Using similar steps, it is easy to show that the derivative of any constant function is $0$

Theorem: If $f(x) = k$, then $f '(x) = 0$

Practice 1: Graph $y = f(x) = 7x$ and estimate the slope of the tangent line at each point on the graph. Then use the definition of the derivative to calculate the exact slope of the tangent line at each point.

Example 2: Determine the derivative of $y = f(x) = 5x^3$ graphically and using the definition.
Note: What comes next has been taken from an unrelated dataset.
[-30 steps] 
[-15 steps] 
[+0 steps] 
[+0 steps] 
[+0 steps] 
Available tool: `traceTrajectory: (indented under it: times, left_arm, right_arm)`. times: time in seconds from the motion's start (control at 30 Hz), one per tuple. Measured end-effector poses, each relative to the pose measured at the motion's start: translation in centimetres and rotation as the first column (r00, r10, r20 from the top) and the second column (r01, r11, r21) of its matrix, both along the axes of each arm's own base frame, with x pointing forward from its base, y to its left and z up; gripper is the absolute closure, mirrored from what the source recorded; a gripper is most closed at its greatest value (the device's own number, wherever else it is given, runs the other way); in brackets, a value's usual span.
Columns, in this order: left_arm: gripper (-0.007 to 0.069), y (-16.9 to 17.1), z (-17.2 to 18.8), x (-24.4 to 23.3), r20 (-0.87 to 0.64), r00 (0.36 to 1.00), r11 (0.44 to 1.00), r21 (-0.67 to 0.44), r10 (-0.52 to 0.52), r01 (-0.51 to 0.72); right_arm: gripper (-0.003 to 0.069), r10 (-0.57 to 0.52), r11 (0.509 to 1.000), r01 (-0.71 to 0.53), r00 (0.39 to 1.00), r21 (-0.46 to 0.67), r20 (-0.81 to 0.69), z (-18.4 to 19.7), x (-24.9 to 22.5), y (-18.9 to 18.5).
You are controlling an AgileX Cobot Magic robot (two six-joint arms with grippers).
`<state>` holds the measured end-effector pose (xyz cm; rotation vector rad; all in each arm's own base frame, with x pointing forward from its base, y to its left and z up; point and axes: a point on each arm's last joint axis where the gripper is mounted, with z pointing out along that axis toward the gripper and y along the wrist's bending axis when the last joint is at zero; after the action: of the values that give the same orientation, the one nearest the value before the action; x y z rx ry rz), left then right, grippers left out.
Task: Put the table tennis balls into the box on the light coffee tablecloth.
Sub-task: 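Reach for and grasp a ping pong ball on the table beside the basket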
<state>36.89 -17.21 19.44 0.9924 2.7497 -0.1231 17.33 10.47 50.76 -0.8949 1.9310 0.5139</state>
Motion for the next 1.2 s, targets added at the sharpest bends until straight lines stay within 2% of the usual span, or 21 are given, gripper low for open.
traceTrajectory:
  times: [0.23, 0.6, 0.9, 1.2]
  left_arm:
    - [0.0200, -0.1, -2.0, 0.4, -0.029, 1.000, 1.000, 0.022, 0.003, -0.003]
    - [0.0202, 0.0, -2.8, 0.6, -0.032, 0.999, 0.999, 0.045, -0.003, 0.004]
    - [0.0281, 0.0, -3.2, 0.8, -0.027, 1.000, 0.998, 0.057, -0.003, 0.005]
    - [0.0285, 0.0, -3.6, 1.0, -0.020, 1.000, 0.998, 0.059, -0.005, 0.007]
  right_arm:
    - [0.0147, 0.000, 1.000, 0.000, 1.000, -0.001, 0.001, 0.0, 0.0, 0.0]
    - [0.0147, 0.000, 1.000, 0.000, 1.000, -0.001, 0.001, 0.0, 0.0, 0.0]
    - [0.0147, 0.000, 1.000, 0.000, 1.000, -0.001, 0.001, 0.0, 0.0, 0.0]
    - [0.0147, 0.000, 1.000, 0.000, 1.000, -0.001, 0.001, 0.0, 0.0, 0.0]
Find the equation of the line tangent to $y = 5x^3$ at the point $(1,5)$

Solution: It appears that the graph of $y = f(x) = 5x3$ (Fig. 4) is increasing so the slopes of the tangent lines are positive except perhaps at $x = 0$ where the graph seems to flatten out.
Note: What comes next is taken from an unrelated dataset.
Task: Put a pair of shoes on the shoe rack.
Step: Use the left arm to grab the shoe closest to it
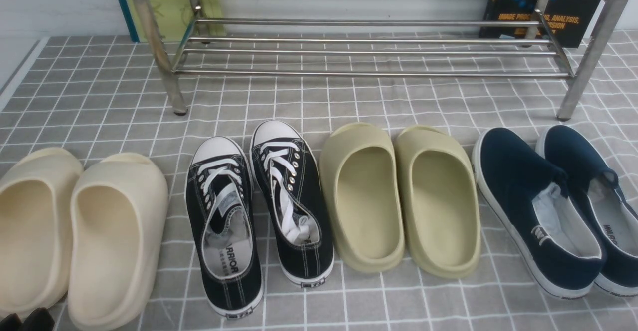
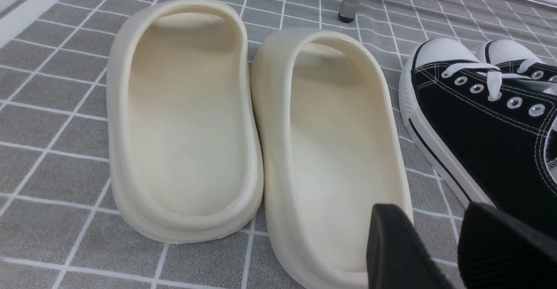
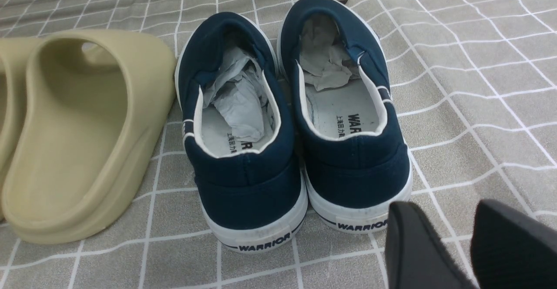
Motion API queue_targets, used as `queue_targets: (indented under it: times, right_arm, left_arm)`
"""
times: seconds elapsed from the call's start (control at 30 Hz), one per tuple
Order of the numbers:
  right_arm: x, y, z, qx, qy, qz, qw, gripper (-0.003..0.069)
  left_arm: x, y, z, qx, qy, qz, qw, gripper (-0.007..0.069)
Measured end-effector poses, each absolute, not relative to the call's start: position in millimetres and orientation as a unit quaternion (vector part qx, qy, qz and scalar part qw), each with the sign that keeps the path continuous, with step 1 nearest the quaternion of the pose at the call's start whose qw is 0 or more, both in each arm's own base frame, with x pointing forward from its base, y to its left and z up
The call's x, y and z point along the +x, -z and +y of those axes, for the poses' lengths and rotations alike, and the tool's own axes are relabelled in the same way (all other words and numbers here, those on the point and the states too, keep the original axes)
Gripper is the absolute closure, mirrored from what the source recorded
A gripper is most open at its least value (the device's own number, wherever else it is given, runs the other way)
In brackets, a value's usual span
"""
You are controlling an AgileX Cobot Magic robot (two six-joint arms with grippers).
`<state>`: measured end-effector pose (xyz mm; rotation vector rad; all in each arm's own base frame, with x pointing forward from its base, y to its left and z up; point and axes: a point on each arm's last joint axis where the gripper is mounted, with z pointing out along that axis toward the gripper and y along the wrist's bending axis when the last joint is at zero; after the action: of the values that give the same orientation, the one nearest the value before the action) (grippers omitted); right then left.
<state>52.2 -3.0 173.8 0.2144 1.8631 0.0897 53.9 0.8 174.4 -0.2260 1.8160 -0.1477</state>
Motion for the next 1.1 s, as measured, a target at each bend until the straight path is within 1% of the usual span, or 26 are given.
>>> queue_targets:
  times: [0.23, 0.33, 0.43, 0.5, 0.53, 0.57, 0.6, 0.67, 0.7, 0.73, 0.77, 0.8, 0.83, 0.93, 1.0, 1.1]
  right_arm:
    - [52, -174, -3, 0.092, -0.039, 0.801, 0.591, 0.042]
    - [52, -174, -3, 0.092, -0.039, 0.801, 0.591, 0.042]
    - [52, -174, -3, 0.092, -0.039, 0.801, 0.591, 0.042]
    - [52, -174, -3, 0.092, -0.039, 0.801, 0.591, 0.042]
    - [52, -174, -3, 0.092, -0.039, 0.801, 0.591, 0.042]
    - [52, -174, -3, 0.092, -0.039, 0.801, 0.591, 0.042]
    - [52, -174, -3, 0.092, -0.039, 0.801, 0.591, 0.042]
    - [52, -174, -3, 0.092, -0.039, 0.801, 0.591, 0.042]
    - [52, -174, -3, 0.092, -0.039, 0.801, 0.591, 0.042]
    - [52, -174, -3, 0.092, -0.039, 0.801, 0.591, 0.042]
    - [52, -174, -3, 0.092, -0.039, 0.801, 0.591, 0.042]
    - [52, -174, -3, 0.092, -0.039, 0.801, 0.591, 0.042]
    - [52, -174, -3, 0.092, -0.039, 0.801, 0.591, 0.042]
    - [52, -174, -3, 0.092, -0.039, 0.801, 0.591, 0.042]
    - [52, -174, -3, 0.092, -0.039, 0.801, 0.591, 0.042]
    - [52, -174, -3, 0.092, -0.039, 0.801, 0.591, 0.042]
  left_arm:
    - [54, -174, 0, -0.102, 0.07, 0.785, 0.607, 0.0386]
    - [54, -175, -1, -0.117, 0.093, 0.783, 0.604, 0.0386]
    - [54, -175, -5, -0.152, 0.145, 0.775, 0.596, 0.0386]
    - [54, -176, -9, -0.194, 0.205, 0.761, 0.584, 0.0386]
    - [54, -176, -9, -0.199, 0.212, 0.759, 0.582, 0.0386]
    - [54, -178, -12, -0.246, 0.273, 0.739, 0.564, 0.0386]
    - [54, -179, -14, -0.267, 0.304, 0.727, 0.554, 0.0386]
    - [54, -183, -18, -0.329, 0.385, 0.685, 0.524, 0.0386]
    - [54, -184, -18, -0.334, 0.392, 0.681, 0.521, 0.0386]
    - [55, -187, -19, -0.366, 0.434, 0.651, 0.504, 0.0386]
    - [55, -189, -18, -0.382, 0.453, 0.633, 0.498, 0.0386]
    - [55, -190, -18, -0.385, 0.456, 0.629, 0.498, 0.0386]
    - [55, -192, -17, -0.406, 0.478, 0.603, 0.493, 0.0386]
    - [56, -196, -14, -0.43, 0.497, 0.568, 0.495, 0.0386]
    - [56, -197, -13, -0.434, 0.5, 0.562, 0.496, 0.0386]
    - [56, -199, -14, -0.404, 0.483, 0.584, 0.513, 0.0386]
Using the definition: Since $f(x)=5 x^{3}$ then $f(x+h)=5(x+h)^{3}=5\left(x^{3}+3 x^{2} h+3 x h^{2}+h^{3}\right)$ so

\begin{aligned}&=\lim\limits_{h \rightarrow 0} \frac{15 x^{2} h+15 x h^{2}+5 h^{3}}{h} \\&=\lim\limits_{h \rightarrow 0} \frac{h\left(15 x^{2}+15 x h+5 h^{2}\right)}{h}\end{aligned}  divide by $\mathrm{h}$

$=\lim\limits_{h \rightarrow 0}\left(15 x^{2}+15 x h+5 h^{2}\right)=15 \mathrm{x}^{2}+0+0=15 \mathrm{x}^{2}$

so $\mathrm{D}\left(\mathbf{5 x}^{3}\right)=15 \mathrm{x}^{2}$ which is positive except when $\mathrm{x}=0$, and then $15 \mathrm{x}^{2}=0$

$\mathrm{f}^{\prime}(\mathrm{x})=15 \mathrm{x}^{2}$ is the slope of the line tangent to the graph of $\mathrm{f}$ at the point $(\mathrm{x}, \mathrm{f}(\mathrm{x}))$. At the point $(1,5)$, the slope of the tangent line is $\mathrm{f}^{\prime}(1)=15(1)^{2}=15$. From the point-slope formula, the equation of the tangent line to $\mathrm{f}$ is $\mathrm{y}-5=15(\mathrm{x}-1)$ or $\mathrm{y}=15 \mathrm{x}-10$

Practice 2: Use the definition to show that the derivative of $\mathrm{y}=\mathrm{x}^{3}$ is $\frac{\mathrm{dy}}{\mathrm{dx}}=3 \mathrm{x}^{2}$. Find the equation of the line tangent to the graph of $\mathrm{y}=\mathrm{x}^{3}$ at the point $(2,8)$.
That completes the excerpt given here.